Action item —
Copy every line from the one containing "Reviewer check: make sure the small" through the last line of the records below, both included, and nothing else.

Material shown —
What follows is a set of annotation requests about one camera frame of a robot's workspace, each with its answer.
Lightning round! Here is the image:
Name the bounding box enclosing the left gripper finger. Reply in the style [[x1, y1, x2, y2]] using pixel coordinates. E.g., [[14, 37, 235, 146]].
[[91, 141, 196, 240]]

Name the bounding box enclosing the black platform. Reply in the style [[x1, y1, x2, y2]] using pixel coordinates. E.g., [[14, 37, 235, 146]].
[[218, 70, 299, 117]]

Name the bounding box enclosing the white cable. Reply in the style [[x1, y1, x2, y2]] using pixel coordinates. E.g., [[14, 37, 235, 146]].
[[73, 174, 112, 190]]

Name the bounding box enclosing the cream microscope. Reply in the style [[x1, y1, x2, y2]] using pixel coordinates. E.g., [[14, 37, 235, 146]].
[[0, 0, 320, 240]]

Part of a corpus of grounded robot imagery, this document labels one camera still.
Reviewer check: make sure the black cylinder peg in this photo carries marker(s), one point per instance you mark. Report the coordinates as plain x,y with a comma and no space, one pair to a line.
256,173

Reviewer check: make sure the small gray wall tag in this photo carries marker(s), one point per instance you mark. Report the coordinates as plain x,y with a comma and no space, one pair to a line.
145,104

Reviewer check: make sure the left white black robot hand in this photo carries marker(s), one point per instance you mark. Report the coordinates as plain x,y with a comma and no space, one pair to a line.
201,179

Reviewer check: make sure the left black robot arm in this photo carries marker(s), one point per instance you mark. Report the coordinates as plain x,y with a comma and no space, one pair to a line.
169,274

Result —
Reviewer check: make sure the small gray wall tag in this photo carries marker(s), one point per instance you mark. Report the coordinates as plain x,y with a comma and no space, one pair to a line.
145,104

Reviewer check: make sure the left white black robot hand in this photo carries marker(s), one point per instance you mark. Report the coordinates as plain x,y with a comma and no space, one pair to a line.
201,179

Reviewer check: make sure the left black robot arm in this photo carries marker(s), one point per instance you mark. Report the coordinates as plain x,y with a comma and no space, one pair to a line.
169,274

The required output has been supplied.